Par une requête n° 2407940, enregistrée le 8 avril 2024, l’association le 12 Ensemble, l’association des riverains du quartier Daumesnil-Reuilly, Mme A, M. G et M. E demandent l’annulation de la décision du 13 décembre 2023.
Le président du tribunal a désigné Mme Le Roux, vice-présidente de section, pour statuer sur les demandes de référé.
Les parties ont été régulièrement averties du jour de l’audience.
Ont été entendus au cours de l’audience publique :
— le rapport de Mme Le Roux ;
— les observations de Me Niel substituant Me Jorion, représentant l’association le 12 Ensemble, représentée par Mme F, présente, l’association des riverains du quartier Daumesnil-Reuilly, Mme A, présente, M. G et M. E, présent ;
— et les observations de Me Gorse substituant Me Falala, représentant la ville de Paris.

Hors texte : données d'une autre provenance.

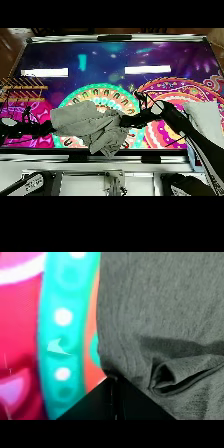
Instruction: Fold the shirts.
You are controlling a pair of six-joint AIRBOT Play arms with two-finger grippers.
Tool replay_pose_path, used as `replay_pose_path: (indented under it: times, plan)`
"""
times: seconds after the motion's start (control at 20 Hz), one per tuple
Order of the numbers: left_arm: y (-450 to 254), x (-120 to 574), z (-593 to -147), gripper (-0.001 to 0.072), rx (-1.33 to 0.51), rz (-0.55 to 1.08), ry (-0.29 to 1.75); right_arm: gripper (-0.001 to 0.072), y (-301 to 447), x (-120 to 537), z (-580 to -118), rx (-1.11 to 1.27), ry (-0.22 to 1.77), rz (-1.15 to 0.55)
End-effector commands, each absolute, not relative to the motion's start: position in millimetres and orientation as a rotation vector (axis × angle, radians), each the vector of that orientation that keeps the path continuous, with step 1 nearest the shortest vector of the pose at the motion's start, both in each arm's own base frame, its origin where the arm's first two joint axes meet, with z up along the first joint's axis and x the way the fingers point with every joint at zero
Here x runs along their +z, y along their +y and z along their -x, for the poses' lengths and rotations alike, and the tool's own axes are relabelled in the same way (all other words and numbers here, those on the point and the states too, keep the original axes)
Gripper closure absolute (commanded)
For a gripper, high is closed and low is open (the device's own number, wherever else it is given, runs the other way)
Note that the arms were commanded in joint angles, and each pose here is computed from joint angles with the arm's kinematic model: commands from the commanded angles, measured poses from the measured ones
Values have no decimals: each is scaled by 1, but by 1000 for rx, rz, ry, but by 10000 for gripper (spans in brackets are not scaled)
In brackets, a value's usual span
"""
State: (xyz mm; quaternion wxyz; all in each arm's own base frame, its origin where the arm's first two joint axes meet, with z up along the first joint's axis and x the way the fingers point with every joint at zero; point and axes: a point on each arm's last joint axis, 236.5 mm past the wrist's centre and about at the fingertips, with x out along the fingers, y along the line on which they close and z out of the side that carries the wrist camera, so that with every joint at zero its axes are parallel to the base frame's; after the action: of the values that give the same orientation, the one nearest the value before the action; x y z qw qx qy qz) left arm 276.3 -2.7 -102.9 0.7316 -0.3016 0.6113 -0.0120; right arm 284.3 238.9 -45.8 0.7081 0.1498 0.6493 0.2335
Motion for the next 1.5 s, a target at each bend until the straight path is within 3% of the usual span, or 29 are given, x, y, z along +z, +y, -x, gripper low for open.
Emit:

La clôture de l’instruction a été prononcée à l’issue de l’audience publique.
Considérant ce qui suit :
1. Aux termes de l’article L. 521-1 du code de justice administrative : « Quand une décision administrative, même de rejet, fait l’objet d’une requête en annulation ou en réformation, le juge des référés, saisi d’une demande en ce sens, peut ordonner la suspension de l’exécution de cette décision, ou de certains de ses effets, lorsque l’urgence le justifie et qu’il est fait état d’un moyen propre à créer, en l’état de l’instruction, un doute sérieux quant à la légalité de la décision () ».
2. En l’état de l’instruction, aucun des moyens invoqués par les requérants n’est propre à créer un doute sérieux quant à la légalité de l’arrêté du 13 décembre 2023. Dès lors, et sans qu’il soit besoin de statuer sur la fin de non-recevoir opposée en défense et sur la condition d’urgence, les conclusions aux fins de suspension de l’exécution de l’arrêté contesté doivent être rejetées. Les conclusions présentées sur le fondement des dispositions de l’article L. 761-1 du code de justice administrative doivent, par voie de conséquence, être rejetées.

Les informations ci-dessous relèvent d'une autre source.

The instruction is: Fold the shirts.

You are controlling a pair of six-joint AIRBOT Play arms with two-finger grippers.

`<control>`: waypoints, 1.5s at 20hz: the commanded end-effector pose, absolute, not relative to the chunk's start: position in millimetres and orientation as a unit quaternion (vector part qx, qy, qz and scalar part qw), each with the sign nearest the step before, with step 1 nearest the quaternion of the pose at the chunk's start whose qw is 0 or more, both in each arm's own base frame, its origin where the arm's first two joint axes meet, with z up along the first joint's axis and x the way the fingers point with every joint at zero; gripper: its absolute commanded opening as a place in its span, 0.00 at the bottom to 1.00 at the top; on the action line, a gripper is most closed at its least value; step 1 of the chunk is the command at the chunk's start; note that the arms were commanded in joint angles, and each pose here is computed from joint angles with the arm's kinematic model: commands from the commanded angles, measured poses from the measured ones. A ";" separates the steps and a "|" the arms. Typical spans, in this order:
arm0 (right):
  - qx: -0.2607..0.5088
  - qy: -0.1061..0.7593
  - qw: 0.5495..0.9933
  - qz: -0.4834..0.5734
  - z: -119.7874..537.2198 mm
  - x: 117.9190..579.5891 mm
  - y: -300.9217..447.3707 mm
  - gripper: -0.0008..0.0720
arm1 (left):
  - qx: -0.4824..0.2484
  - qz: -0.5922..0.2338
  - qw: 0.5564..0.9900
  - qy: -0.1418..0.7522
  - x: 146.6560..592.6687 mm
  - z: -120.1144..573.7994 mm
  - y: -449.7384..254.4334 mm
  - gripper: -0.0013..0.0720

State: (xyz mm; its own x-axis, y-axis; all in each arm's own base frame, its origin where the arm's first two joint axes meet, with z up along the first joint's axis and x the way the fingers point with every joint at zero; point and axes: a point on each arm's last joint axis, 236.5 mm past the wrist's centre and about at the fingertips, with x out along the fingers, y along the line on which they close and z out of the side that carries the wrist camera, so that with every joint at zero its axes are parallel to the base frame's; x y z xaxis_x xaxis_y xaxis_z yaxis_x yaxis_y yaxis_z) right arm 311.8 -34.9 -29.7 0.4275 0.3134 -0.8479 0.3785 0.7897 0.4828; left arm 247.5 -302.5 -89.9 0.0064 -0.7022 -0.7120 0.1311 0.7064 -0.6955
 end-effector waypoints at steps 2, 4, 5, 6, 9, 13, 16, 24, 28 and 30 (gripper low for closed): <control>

3. Il y a lieu, dans les circonstances de l’espèce, de mettre à la charge des requérants la somme globale de 1 500 euros au titre des frais exposés par la ville de Paris et non compris dans les dépens.
O R D O N N E :
Article 1er : La requête de l’association le 12 Ensemble, l’association des riverains du quartier Daumesnil-Reuilly, Mme A, M. G et M. E est rejetée.

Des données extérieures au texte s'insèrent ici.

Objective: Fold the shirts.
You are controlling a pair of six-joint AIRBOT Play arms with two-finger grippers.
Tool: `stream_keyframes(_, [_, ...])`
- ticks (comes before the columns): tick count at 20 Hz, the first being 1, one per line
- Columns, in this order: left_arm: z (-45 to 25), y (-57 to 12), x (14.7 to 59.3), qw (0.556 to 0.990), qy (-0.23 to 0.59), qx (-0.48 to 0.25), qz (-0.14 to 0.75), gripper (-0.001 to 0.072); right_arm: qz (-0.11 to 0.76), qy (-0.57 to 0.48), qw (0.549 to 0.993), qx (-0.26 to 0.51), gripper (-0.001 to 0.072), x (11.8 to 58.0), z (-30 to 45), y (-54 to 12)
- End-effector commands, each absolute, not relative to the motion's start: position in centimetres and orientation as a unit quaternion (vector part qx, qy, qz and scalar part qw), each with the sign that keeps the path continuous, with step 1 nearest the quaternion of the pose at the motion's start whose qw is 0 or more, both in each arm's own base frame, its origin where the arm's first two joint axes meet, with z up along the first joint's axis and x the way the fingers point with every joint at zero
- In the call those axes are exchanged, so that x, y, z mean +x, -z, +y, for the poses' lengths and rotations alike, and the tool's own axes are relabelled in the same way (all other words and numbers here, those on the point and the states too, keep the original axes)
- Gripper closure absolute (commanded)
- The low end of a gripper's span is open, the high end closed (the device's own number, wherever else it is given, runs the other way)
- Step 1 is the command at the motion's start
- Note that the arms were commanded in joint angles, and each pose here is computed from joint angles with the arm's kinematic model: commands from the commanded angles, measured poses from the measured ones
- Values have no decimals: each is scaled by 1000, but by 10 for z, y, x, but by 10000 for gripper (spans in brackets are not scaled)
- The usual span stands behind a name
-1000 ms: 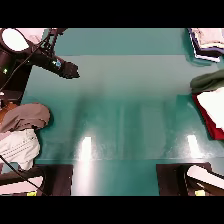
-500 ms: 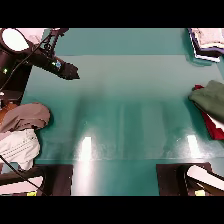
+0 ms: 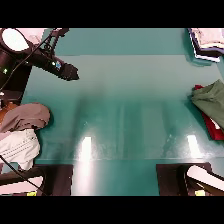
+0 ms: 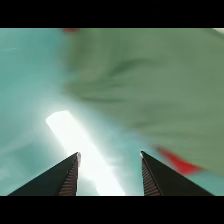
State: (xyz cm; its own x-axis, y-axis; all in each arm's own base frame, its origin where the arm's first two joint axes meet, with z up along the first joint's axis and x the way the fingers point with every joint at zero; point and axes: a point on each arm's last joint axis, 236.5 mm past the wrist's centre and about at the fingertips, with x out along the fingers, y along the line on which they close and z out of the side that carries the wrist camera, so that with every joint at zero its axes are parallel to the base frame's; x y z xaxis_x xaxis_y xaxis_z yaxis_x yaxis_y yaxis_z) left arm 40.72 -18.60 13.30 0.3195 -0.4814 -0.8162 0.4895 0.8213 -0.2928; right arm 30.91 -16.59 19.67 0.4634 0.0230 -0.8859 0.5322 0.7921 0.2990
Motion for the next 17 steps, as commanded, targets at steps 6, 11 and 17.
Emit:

Article 2 : L’association le 12 Ensemble, l’association des riverains du quartier Daumesnil-Reuilly, Mme A, M. G et M. E verseront la somme globale de 1 500 euros à la ville de Paris sur le fondement des dispositions de l’article L. 761-1 du code de justice administrative.
Article 3 : La présente ordonnance sera notifiée à l’association le 12 Ensemble, l’association des riverains du quartier Daumesnil-Reuilly, Mme C A, M. B G et M. D E.
Fait à Paris, le 19 avril 2024.
La juge des référés,
M.-O. Le Roux
La greffière,
F. Rajaobelison
La République mande et ordonne au préfet de la région d’Ile-de-France, préfet de Paris en ce qui le concerne et à tous commissaires de justice à ce requis en ce qui concerne les voies de droit commun contre les parties privées de pourvoir à l’exécution de la présente ordonnance.